* Work to be completed
Where the word "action" occurs in a line of the data, return the whole line.
** Opening Recorded data block **
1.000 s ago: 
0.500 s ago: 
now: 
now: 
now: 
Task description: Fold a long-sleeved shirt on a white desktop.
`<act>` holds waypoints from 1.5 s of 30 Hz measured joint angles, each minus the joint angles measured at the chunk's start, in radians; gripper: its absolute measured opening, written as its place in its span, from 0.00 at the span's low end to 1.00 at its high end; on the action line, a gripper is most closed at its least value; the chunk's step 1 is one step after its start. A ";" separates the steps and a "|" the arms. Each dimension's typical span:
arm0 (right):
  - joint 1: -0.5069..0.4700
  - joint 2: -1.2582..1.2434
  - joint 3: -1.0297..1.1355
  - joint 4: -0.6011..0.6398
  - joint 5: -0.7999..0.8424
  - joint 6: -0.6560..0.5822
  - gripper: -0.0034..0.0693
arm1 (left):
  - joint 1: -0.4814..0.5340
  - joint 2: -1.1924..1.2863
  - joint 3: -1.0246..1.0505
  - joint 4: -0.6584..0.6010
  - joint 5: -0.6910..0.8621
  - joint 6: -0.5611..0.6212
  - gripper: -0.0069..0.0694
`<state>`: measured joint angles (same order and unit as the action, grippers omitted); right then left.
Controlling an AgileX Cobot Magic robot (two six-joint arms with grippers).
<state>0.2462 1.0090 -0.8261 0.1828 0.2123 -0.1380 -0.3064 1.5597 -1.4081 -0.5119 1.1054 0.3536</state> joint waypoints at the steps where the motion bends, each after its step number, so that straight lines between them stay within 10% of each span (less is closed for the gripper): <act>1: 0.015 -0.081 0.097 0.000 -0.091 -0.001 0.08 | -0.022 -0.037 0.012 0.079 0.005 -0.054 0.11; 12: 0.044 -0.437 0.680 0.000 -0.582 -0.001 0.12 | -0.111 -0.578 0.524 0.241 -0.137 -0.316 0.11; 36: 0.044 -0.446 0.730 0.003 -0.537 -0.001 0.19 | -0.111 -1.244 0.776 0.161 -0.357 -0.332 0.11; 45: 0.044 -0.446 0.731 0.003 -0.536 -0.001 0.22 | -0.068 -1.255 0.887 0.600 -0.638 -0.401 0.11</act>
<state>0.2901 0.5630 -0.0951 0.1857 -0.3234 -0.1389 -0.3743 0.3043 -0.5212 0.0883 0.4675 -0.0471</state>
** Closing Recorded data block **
* Response for this exercise
`<act>` holds waypoints from 1.5 s of 30 Hz measured joint angles, each minus the joint angles measured at the chunk's start, in radians; gripper: its absolute measured opening, written as its place in its span, from 0.00 at the span's low end to 1.00 at its high end; on the action line, a gripper is most closed at its least value; the chunk's step 1 is one step after its start. A ";" separates the steps and a "|" the arms. Each dimension's typical span:
`<state>`: measured joint angles (same order and unit as the action, grippers omitted); right then left.

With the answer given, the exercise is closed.